I have been swamped. More than swamped, I’ve put in more OT in the past few weeks since I started working here. Unfortunately, this means I haven’t had time to take photos of my work or write about it. This morning is starting off slightly quietly, though, so I figured this would be a good time for an update.

To customers, all engraving is the same. If only that were the case! My job would be so much easier. So for this “article” I’m going to explain the differences between systems and the materials that each system can work with. Please keep in mind, this is for RS’s systems and does not necessarily apply to other companies!

Rotary

This is “old faithful.” Our rotary machine was here five years ago, when I started working here, and pretty much has never needed any maintenance. It runs on an DOS machine and has a bed size of 12″ x 12″. While that seems like a lot, when making signage, you soon find that there is no such thing as too big but plenty of too small. The DOS system, while limited, can actually do quite a few things and we managed to get by just fine for a while.

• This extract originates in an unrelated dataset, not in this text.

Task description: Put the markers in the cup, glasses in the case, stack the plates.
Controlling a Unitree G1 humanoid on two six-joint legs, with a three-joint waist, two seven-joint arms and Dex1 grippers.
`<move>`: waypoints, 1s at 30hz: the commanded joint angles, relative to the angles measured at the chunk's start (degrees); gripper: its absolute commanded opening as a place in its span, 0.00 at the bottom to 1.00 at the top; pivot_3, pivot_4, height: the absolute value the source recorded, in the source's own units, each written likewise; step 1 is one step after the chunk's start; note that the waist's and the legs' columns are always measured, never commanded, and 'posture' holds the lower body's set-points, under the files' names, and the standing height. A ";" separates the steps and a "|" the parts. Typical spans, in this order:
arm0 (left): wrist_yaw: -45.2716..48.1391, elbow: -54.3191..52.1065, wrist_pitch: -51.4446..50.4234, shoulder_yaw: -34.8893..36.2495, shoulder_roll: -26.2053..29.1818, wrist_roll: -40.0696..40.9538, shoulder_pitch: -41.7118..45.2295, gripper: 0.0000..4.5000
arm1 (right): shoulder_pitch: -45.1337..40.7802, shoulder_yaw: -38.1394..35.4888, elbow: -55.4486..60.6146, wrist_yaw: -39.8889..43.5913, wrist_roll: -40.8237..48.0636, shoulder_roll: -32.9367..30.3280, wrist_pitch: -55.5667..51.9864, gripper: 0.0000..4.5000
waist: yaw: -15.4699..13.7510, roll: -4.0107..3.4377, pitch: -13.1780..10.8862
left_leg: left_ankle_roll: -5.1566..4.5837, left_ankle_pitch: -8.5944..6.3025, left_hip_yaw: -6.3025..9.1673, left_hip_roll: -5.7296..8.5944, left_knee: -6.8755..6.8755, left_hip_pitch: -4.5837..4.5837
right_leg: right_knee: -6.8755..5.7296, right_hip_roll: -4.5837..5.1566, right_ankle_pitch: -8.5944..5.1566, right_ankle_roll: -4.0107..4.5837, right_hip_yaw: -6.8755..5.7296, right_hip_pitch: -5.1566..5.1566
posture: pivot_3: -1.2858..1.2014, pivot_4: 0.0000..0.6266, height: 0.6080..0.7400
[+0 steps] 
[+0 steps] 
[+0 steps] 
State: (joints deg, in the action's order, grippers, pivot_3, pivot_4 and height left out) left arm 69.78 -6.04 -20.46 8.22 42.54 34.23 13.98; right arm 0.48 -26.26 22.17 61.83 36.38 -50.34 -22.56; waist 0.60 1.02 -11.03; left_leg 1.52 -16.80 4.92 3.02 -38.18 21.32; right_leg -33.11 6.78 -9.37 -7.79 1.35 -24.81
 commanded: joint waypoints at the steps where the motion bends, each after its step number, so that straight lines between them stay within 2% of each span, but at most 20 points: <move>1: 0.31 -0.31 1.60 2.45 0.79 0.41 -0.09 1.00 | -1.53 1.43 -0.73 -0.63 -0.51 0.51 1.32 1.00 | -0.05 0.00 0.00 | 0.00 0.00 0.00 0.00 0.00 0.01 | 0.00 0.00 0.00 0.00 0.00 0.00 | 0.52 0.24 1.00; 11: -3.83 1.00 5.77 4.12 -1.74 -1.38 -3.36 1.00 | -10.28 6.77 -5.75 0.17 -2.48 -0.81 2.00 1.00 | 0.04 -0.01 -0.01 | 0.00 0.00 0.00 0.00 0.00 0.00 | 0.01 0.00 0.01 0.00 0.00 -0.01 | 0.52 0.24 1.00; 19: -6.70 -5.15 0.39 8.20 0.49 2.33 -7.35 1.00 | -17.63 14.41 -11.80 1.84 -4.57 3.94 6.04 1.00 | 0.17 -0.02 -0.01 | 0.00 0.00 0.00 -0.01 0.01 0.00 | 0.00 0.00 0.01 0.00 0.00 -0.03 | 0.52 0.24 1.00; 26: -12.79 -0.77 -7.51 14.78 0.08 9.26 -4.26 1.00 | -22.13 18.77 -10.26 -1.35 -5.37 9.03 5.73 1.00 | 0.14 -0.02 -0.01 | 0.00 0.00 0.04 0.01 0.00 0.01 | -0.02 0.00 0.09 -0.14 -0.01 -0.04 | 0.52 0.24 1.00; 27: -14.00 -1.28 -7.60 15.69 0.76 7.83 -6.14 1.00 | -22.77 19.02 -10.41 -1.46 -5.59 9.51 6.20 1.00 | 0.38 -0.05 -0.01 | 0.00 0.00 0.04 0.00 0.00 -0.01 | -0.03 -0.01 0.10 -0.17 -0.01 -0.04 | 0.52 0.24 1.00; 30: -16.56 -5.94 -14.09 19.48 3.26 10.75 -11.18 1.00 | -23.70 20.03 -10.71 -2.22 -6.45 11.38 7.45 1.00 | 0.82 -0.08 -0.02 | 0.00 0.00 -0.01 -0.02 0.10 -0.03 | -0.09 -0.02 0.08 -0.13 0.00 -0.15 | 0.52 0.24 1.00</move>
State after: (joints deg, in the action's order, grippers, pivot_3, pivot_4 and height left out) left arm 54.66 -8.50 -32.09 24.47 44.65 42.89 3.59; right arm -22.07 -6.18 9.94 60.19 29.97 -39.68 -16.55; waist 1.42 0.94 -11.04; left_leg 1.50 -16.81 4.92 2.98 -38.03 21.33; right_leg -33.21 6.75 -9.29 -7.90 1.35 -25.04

The rotary is a contact machine – that is, it comes in contact with the engraved material. This has both advantages and drawbacks. The advantage is that it can engrave INTO metal. This came in handy over the past few weeks when David brought parts of his guns in to be engraved with information and the federal requirements for the engraving required the depth to be no less than .003″. We also have a diamond tipped tool which creates the elegant look on some plaques when the words are just etched into the metal through the “diamond drag” technique. The drawback is that it cannot do delicate, fragile materials. It’s great for simple name plates, badges and room signs. However, because of the old system, it was hard and time consuming to make intricate designs and layouts. Which leads us to our upgrade…

CO2 Laser

This is the machine that we purchased last year. The CO2 laser works as most people envision lasers – with a heated beam. It essentially melts/burns the material away to reveal the next layer. It works best on plastics and wood for cutting and engraving. It also does rubber, fabrics and paper-based materials. Our machine works off of CorelDraw, which means that we can make layouts and designs much more easily and can turn customer-based images into engraved art. It cannot engraving INTO metal; however, with the appropriate chemical compounds, it can create a beautiful, lasting mark onto metal. The only way that this mark comes off, if properly done, is by sanding away the layer of metal to reveal the part underneath.

The bed of our laser is 17″ x 29″, which has added a whole new level to our shop. We are able to manufacturer much larger signs, which I have definitely used. It also has a much deeper bed than the rotary does. We’re able to fit boxes and other large items in the bed. In fact, if anything, I almost wish it was slightly larger! That being said, the laser is by far my favorite machine to work with thus far. The flexibility and the quality of work is beyond outstanding and it’s just FUN. I mean, come on now, who doesn’t like lasers?

Yag Laser

Because we don’t have this, I can’t go too in depth. However, one of the reasons we purchased the laser that we did is because of its ability to upgrade from CO2 to CO2 and YAG/Fiber. This means that we can actually mark INTO metal. I am not 100% sure how this is accomplished but it has to do with a different frequency… or something. I wish a tech person would fully explain to me. But I have seen beautifully engraved rings in platinum. In fact, I want one. Really badly. That aside, if and when we upgrade, I think our shop will almost be complete for the time being, at least in terms of engraving.

Thank you for reading!

Films and weddings – February 24, 2012

Last week was an interesting one. I got contacted by a quite nice gentleman who apparently reads my blog (hi, if you still are! Update: I started writing this a few nights ago and never finished and he came in and got his engraving. So nice to meet you, David!) and hopefully will get to work with him soon.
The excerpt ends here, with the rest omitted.